Search the data for the string "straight" and extract every line where it appears.
────────────────────────────────────────
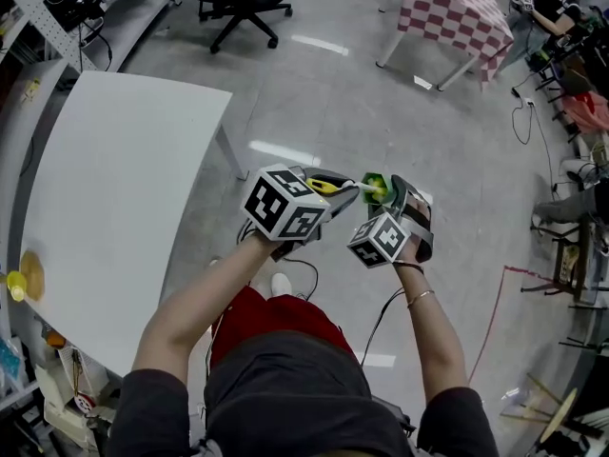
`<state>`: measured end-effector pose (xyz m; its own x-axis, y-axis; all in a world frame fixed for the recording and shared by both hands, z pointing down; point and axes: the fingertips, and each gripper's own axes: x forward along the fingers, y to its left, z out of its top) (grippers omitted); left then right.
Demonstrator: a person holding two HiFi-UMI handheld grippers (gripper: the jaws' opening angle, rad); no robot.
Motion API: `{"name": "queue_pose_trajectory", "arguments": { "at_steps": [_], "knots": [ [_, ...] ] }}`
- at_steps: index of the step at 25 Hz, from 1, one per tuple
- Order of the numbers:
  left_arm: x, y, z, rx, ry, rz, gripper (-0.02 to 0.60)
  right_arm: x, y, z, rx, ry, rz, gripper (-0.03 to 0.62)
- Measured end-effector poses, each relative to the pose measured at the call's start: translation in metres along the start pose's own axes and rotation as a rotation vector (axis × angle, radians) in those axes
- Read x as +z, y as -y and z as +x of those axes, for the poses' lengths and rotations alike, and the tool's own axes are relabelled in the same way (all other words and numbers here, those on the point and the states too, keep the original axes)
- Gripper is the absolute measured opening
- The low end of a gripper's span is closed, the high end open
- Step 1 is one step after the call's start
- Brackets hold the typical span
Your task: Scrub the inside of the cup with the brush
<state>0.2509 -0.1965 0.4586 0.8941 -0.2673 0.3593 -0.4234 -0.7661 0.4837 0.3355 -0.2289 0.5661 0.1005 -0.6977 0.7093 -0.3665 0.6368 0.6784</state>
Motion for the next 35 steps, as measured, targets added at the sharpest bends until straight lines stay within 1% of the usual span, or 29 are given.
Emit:
{"name": "queue_pose_trajectory", "arguments": {
  "at_steps": [2, 4, 6, 8, 9, 10, 11, 12, 13, 14, 15, 18, 20, 21, 22, 23, 24, 25, 27, 30, 32, 35],
  "knots": [
    [-0.001, 0.006, -0.001, -0.022, -0.040, 0.174, 0.046, 0.002, -0.002, -0.003, 0.047, 0.016, 0.026, 0.308],
    [-0.002, 0.013, -0.001, -0.051, -0.085, 0.375, 0.046, 0.005, -0.004, -0.007, 0.091, 0.035, 0.040, 0.308],
    [-0.005, 0.023, -0.001, -0.090, -0.141, 0.602, 0.046, 0.006, -0.007, -0.011, 0.126, 0.057, 0.022, 0.308],
    [-0.009, 0.033, -0.002, -0.129, -0.206, 0.840, 0.046, 0.007, -0.011, -0.013, 0.140, 0.084, 0.000, 0.308],
    [-0.011, 0.036, -0.003, -0.140, -0.232, 0.935, 0.046, 0.007, -0.011, -0.013, 0.137, 0.098, -0.004, 0.308],
    [-0.012, 0.038, -0.003, -0.144, -0.248, 0.993, 0.046, 0.007, -0.011, -0.011, 0.126, 0.110, -0.001, 0.308],
    [-0.011, 0.039, -0.002, -0.137, -0.251, 0.999, 0.046, 0.006, -0.010, -0.009, 0.111, 0.116, 0.010, 0.308],
    [-0.008, 0.038, -0.001, -0.121, -0.239, 0.948, 0.046, 0.006, -0.009, -0.008, 0.093, 0.115, 0.028, 0.308],
    [-0.005, 0.034, 0.000, -0.101, -0.214, 0.847, 0.046, 0.005, -0.006, -0.007, 0.076, 0.107, 0.047, 0.308],
    [-0.001, 0.030, 0.001, -0.079, -0.179, 0.710, 0.046, 0.004, -0.003, -0.006, 0.058, 0.095, 0.062, 0.308],
    [0.003, 0.024, 0.002, -0.059, -0.137, 0.551, 0.046, 0.003, 0.000, -0.006, 0.038, 0.079, 0.070, 0.308],
    [0.011, 0.004, 0.002, -0.012, -0.006, 0.028, 0.046, 0.000, 0.010, -0.004, -0.019, 0.038, 0.072, 0.308],
    [0.011, -0.009, 0.000, -0.001, 0.079, -0.292, 0.046, -0.001, 0.013, -0.002, -0.058, 0.015, 0.042, 0.308],
    [0.011, -0.013, -0.001, -0.004, 0.118, -0.419, 0.047, -0.002, 0.014, -0.001, -0.082, 0.006, 0.016, 0.308],
    [0.011, -0.016, -0.001, -0.008, 0.145, -0.503, 0.048, -0.003, 0.014, 0.000, -0.095, -0.002, -0.004, 0.308],
    [0.010, -0.016, -0.002, -0.010, 0.156, -0.531, 0.048, -0.002, 0.012, 0.000, -0.089, -0.010, -0.011, 0.308],
    [0.009, -0.014, -0.003, -0.007, 0.147, -0.496, 0.048, -0.002, 0.010, -0.001, -0.069, -0.017, -0.010, 0.308],
    [0.007, -0.010, -0.003, -0.002, 0.122, -0.407, 0.048, 0.000, 0.007, -0.003, -0.045, -0.018, -0.004, 0.308],
    [0.005, 0.000, -0.004, 0.003, 0.049, -0.143, 0.046, 0.003, 0.005, -0.006, -0.008, -0.001, 0.009, 0.308],
    [0.002, 0.016, -0.004, -0.021, -0.064, 0.249, 0.046, 0.007, 0.000, -0.009, 0.067, 0.037, 0.031, 0.308],
    [-0.003, 0.026, -0.005, -0.054, -0.136, 0.504, 0.046, 0.009, -0.007, -0.008, 0.125, 0.069, 0.036, 0.308],
    [-0.015, 0.040, -0.012, -0.113, -0.242, 0.924, 0.046, 0.014, -0.016, -0.012, 0.169, 0.124, 0.009, 0.308]
  ]
}}
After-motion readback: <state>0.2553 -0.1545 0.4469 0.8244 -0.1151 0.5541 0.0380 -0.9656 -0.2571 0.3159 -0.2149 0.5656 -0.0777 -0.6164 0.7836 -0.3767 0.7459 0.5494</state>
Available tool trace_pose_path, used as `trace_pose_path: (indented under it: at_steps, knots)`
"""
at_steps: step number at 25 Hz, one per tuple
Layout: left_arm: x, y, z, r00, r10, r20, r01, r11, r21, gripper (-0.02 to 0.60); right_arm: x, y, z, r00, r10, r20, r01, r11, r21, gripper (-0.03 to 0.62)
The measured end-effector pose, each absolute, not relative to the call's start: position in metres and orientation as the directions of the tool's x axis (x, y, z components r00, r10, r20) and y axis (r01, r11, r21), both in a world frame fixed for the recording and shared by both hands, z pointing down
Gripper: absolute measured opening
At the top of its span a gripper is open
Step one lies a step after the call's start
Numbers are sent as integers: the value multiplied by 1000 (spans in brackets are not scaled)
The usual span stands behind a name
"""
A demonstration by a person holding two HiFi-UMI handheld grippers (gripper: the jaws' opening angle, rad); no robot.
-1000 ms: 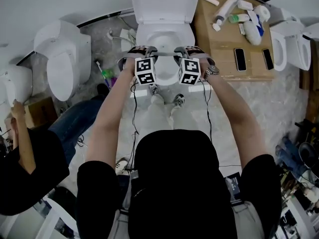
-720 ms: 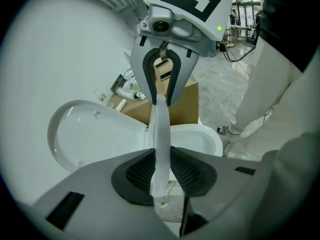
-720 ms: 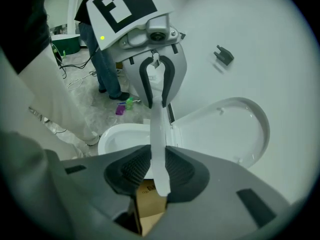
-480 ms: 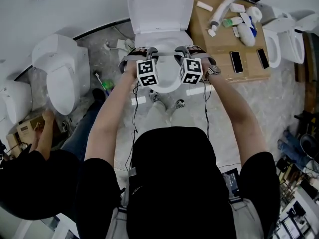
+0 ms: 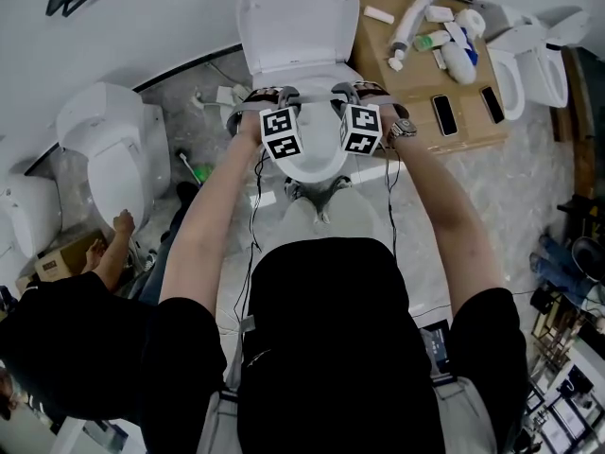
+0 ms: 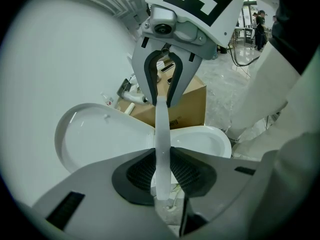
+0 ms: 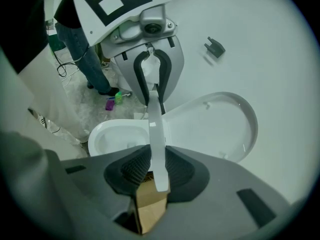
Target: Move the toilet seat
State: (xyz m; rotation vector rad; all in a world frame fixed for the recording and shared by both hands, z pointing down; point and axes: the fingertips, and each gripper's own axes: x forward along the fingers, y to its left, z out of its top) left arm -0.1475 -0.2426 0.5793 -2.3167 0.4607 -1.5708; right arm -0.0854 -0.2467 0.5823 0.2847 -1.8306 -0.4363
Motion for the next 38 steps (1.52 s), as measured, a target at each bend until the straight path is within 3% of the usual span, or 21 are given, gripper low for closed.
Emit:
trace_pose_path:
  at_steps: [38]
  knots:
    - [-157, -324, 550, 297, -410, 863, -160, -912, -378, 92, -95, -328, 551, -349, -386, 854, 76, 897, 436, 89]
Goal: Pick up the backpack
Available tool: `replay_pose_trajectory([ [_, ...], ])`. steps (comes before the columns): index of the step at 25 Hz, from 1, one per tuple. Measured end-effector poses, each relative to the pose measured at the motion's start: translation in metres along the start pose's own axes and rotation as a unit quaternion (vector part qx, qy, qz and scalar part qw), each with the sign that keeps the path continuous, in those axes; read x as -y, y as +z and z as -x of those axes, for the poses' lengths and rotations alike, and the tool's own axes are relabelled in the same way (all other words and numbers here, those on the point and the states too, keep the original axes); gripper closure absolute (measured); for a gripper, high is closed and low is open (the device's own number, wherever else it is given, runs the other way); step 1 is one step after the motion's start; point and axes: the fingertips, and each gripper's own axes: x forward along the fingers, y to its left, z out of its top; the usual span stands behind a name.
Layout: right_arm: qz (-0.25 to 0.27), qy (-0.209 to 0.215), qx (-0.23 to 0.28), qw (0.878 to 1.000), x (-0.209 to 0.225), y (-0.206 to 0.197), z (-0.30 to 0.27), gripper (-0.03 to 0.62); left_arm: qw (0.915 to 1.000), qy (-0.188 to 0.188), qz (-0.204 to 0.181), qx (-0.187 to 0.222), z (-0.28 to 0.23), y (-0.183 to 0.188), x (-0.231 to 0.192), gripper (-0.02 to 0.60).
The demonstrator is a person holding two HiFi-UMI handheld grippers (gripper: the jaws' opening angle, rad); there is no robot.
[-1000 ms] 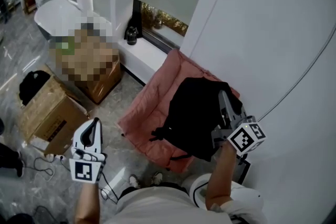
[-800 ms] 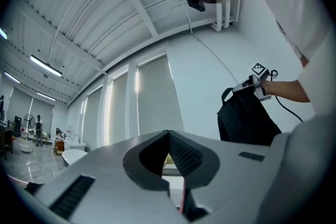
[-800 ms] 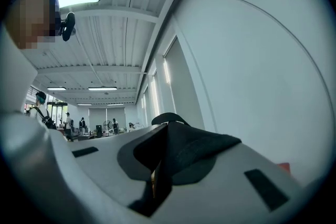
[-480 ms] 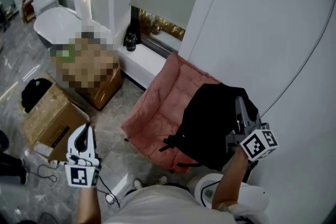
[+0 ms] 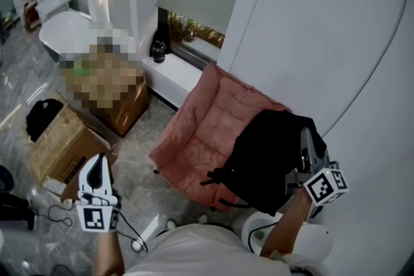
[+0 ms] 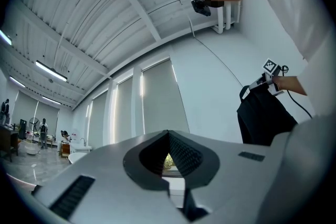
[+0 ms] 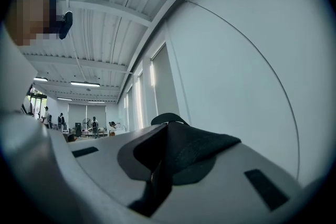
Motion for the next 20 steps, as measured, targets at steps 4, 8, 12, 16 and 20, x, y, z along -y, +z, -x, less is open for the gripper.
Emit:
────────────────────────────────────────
• SOLUTION FOR THIS EXERCISE
Motion for the next 35 steps, as measured, targets added at the sharpest bends until straight lines stay within 1% of the usual span, or 29 are given.
Motion for the next 38 steps (1.52 s), as measured, a target at each bend until the straight path is within 3% of the usual span, or 21 are given, gripper low for closed.

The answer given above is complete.